Whistler se volvió y sacó con cuidado otro objeto de la caja revestida de oro que tenía junto a él. Le dio la vuelta y lo examinó.
—Objeto A tres cincuenta. Tablilla de arenisca pulida. —La midió—. Seis por nueve centímetros. —Estudió la inscripción—. Parece ser una lista de los regalos que la esposa de Narmer, Niethotep, recibió el día de su trigésimo cumpleaños. Esto sí que es interesante —dijo para sí.
—Sí, tan interesante como mirar cómo se seca la pintura. ¿Cómo se dice «que te den» en jeroglífico?
Whistler le mostró el dedo corazón y dejó la tablilla encima del lienzo.
—Tu turno.
Carmody suspiró profundamente, levantó la cámara y tomó las fotos de rigor. Luego las anotó y contempló de mala gana cómo su compañero depositaba la tablilla en el contenedor para su posterior restauración y documentación.
—Solo quiero un poco de diversión —dijo mientras Whistler volvía a meter la mano en el arcón—. Llevo tres semanas en el culo del mundo…, voy a volverme loco.
—Ve a dar una vuelta por la marisma, luego vuelve y cuenta las picaduras de mosquito.
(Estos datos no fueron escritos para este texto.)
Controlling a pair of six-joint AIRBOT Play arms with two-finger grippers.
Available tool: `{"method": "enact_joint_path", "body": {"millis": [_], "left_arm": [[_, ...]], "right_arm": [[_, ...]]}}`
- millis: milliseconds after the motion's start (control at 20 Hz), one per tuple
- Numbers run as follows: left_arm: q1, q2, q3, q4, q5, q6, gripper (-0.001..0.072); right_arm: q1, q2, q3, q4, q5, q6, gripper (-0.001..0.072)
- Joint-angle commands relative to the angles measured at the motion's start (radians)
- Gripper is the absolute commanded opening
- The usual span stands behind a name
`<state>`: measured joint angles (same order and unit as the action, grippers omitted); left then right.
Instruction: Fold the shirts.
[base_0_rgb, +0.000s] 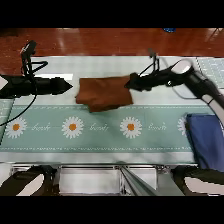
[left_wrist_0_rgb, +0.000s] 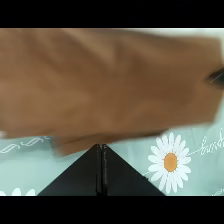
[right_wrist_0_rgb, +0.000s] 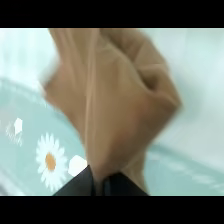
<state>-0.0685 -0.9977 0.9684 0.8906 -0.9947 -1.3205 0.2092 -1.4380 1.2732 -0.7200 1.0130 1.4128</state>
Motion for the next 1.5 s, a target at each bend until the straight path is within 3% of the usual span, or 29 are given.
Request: {"method": "enact_joint_path", "body": {"millis": [0,250,550,800,950,1150,1200,1250,1300,1450], "left_arm": [[-0.001,0.0,0.0,0.0,0.0,0.0,0.0019],[-0.003,0.0,0.0,0.0,0.0,0.0,0.0019],[-0.003,0.0,0.0,0.0,0.0,0.0,0.0019],[-0.003,0.0,0.0,0.0,0.021,0.001,0.0019],[-0.003,0.0,0.0,0.0,0.047,0.001,0.0019],[-0.003,0.0,0.0,0.001,0.07,0.004,0.0019],[-0.003,0.0,0.0,0.0,0.072,0.004,0.0019],[-0.003,0.0,0.0,0.001,0.072,0.004,0.0019],[-0.003,0.0,0.0,0.001,0.071,0.004,0.0019],[0.0,-0.001,0.004,0.006,0.091,0.007,0.0018]], "right_arm": [[-0.111,0.076,0.214,-0.214,0.15,0.11,0.0024],[-0.395,0.198,0.366,-0.24,0.35,0.16,0.0024],[-0.782,0.33,0.374,-0.268,0.556,0.238,0.0023],[-1.036,0.408,0.362,-0.534,0.815,0.285,0.0023],[-1.206,0.506,0.238,-0.638,0.846,0.259,0.0024],[-1.377,0.683,-0.108,-0.811,0.846,0.245,0.0025],[-1.392,0.731,-0.21,-0.898,0.846,0.256,0.0117],[-1.392,0.766,-0.299,-0.96,0.847,0.261,0.0366],[-1.389,0.792,-0.379,-0.995,0.846,0.264,0.0407],[-1.387,0.782,-0.421,-0.981,0.769,0.27,0.0406]]}}
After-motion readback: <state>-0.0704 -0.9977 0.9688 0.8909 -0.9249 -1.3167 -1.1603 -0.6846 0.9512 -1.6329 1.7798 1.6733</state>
Eso te mantendrá entretenido. —Whistler meneó la cabeza—. La última tumba en la que trabajé era un túmulo neolítico. Comparado con aquello, esto es el paraíso.
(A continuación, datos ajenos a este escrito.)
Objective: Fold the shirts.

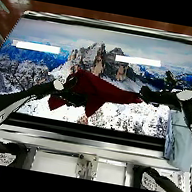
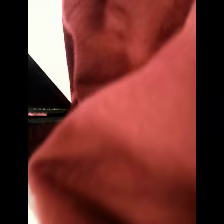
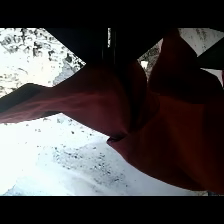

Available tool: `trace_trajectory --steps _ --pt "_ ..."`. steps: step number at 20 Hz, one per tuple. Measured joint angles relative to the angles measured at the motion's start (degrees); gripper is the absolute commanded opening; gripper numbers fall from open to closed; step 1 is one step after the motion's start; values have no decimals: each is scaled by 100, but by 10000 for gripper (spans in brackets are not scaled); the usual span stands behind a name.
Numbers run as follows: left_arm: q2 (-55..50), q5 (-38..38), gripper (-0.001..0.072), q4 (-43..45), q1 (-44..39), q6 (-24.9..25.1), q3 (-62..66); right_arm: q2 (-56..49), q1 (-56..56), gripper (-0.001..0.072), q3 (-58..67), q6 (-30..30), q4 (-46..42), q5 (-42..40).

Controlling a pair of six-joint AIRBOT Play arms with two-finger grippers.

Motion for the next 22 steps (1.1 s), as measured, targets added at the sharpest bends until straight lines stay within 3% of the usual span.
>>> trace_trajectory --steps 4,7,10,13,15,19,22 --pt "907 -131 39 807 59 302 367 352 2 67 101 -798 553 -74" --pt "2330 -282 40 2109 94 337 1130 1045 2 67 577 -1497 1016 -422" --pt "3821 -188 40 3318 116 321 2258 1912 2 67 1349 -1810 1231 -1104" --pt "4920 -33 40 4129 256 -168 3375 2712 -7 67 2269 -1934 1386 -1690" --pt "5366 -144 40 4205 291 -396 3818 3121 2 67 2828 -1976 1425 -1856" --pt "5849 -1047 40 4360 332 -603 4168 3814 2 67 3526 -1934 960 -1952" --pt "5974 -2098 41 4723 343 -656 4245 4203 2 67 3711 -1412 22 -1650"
—¿Sabes qué? Tienes que salir más.
—Puede. —Whistler extrajo otra pieza de la caja y la examinó—. Objeto A tres cincuenta y uno. Tablilla de piedra caliza.
—Otra no, por favor —gruñó Carmody—. Que alguien me pegue un tiro y acabe con esto de una vez.
En la plataforma, la radio del guardia chisporroteó.
—Base de la Boca llamando a Eppers. Contesta.